The problem: For this exercise, return all the data word for word, with images left out.

Data extract:

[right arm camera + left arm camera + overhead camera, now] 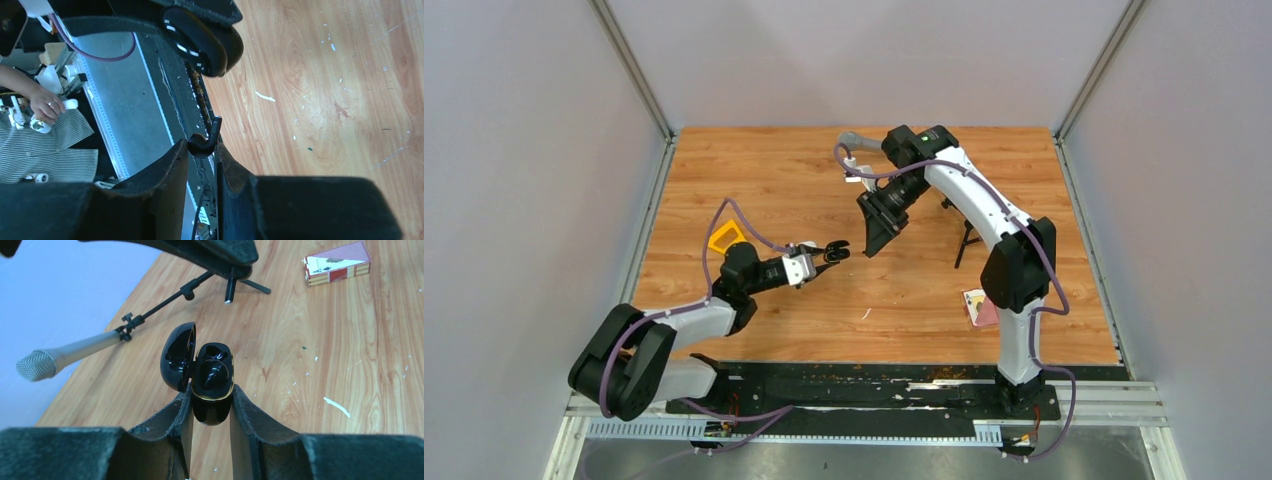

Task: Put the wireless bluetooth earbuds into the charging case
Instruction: Place the earbud in the charging case.

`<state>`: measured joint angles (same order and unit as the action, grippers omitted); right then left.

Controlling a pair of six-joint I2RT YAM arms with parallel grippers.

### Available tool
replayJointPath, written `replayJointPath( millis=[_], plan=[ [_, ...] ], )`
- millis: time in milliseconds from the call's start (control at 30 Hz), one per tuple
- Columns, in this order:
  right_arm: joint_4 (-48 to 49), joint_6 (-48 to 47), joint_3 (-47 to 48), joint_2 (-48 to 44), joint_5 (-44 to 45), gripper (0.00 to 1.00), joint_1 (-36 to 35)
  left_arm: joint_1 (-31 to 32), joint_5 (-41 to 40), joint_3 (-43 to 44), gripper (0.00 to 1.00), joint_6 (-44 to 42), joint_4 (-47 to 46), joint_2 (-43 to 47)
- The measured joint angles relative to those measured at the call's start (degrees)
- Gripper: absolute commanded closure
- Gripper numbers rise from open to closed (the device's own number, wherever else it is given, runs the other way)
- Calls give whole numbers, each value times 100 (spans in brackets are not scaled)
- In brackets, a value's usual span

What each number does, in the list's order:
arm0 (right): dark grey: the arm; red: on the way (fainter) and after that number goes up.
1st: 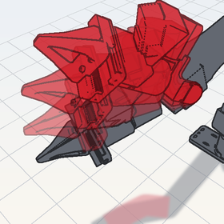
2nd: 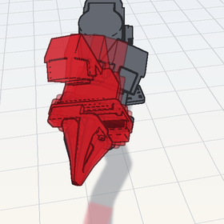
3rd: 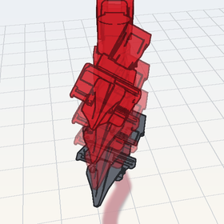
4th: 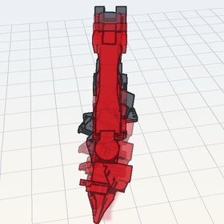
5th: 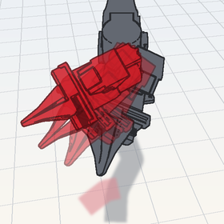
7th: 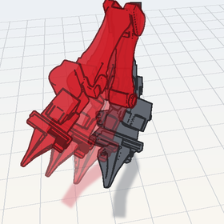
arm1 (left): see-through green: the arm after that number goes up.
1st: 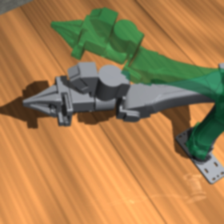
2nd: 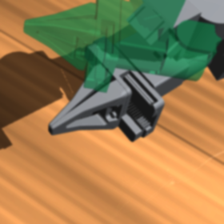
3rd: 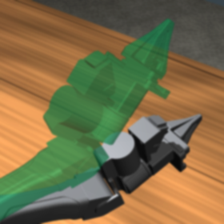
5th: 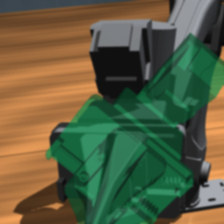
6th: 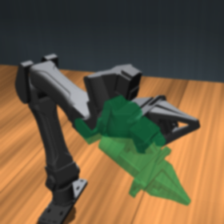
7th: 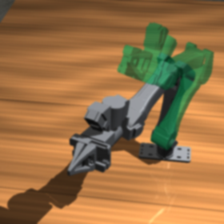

Your solution:
[right arm camera + left arm camera + overhead camera, now] 

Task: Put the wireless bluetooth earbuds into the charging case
Instruction: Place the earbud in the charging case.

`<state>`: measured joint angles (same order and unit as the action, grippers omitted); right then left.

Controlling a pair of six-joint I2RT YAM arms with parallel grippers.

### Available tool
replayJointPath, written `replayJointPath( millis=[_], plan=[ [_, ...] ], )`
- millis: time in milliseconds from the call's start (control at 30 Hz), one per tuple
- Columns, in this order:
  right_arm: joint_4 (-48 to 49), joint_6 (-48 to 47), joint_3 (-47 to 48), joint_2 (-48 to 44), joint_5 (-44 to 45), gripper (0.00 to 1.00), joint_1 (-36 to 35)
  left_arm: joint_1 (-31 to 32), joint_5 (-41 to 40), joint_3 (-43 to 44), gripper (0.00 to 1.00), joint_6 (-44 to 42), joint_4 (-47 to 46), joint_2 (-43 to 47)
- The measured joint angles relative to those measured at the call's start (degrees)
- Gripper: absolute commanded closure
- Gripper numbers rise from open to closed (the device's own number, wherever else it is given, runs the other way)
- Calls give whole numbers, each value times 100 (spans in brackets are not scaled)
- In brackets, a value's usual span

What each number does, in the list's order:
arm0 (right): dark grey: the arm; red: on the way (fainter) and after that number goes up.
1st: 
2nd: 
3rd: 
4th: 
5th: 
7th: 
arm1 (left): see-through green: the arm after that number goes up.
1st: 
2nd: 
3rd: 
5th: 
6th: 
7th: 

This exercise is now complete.